Our current state is a good foundation, but we are not done:

  • There are no alerts yet. Grafana has alerting support, but I have not looked at this at all. We want our infrastructure maintainers to get an email, and/or possibly an IRC bot message.

  • Compared to the weather report, the biggest missing feature in our Grafana boards are links to example test runs which violate the SLOs. The OpenMetrics format promises support for “exemplars” which fit exactly that use case, so we need to change our export accordingly, and figure out how to represent them in Grafana.

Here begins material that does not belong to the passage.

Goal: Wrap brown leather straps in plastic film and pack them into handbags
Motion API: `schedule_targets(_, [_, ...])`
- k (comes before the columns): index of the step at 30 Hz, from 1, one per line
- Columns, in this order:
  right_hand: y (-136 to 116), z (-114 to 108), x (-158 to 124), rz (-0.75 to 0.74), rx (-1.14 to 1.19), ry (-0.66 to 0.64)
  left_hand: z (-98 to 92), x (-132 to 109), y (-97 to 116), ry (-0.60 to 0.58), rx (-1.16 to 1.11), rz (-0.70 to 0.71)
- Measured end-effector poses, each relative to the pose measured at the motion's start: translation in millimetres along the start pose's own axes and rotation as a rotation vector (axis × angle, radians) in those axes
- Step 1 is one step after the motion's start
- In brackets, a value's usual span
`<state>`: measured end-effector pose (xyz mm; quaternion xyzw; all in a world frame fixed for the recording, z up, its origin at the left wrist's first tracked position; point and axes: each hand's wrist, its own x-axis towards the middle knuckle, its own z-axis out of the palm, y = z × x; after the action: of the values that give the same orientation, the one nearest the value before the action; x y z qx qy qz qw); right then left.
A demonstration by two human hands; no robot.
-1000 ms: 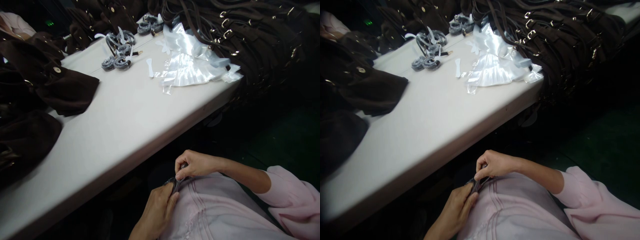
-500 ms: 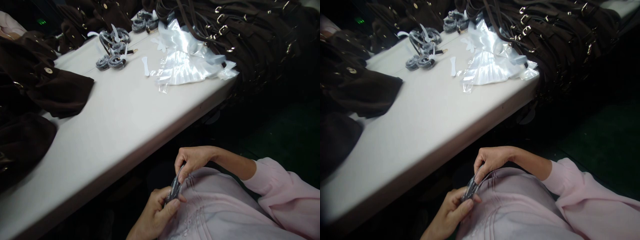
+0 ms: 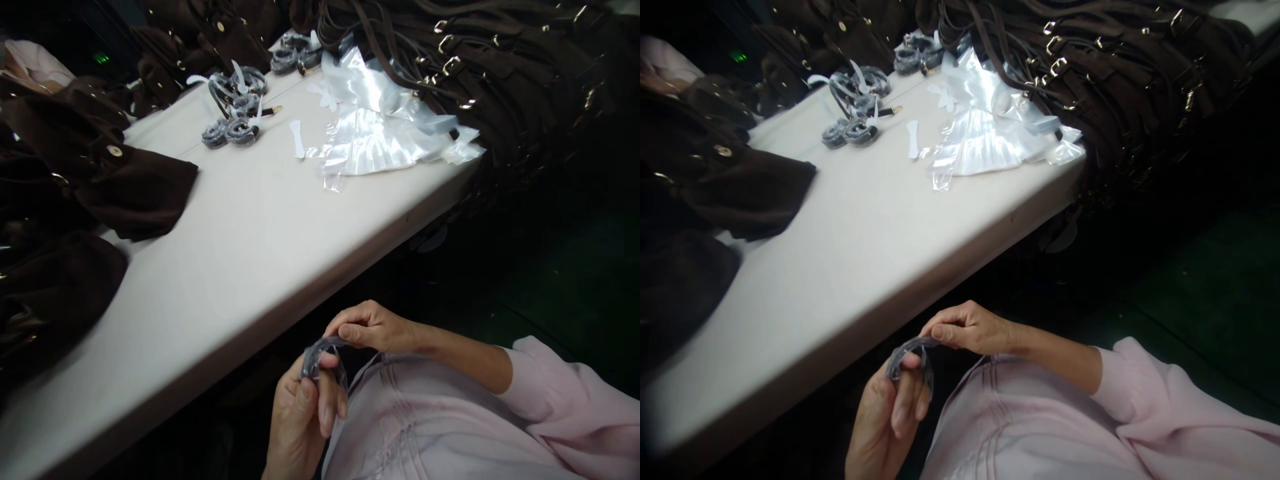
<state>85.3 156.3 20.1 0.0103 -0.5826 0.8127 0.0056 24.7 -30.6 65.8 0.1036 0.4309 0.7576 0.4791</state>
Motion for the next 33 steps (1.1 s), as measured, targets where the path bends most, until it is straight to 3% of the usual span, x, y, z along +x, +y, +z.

  • We need to define and follow a process how to react to exceeding the error budget:
    • How many/which team members stop working on regular projects to move to infrastructure fixing?
    • How does the team do a retrospective to determine why the error budget was exceeded?
    • Once we fix the problem, it will take some time for the usual “28 days” view to abate and leave the alert zone, even though the problem is fixed; how do we represent that in the default view? How do we communicate this to other teams?
  • There are now two databases involved: Our own SQLite one, and Prometheus. It feels like it should be possible to get rid of our own one somehow, but computing the metrics does require a certain look-back window. It may be possible to simplify this once we retire the static weather report page.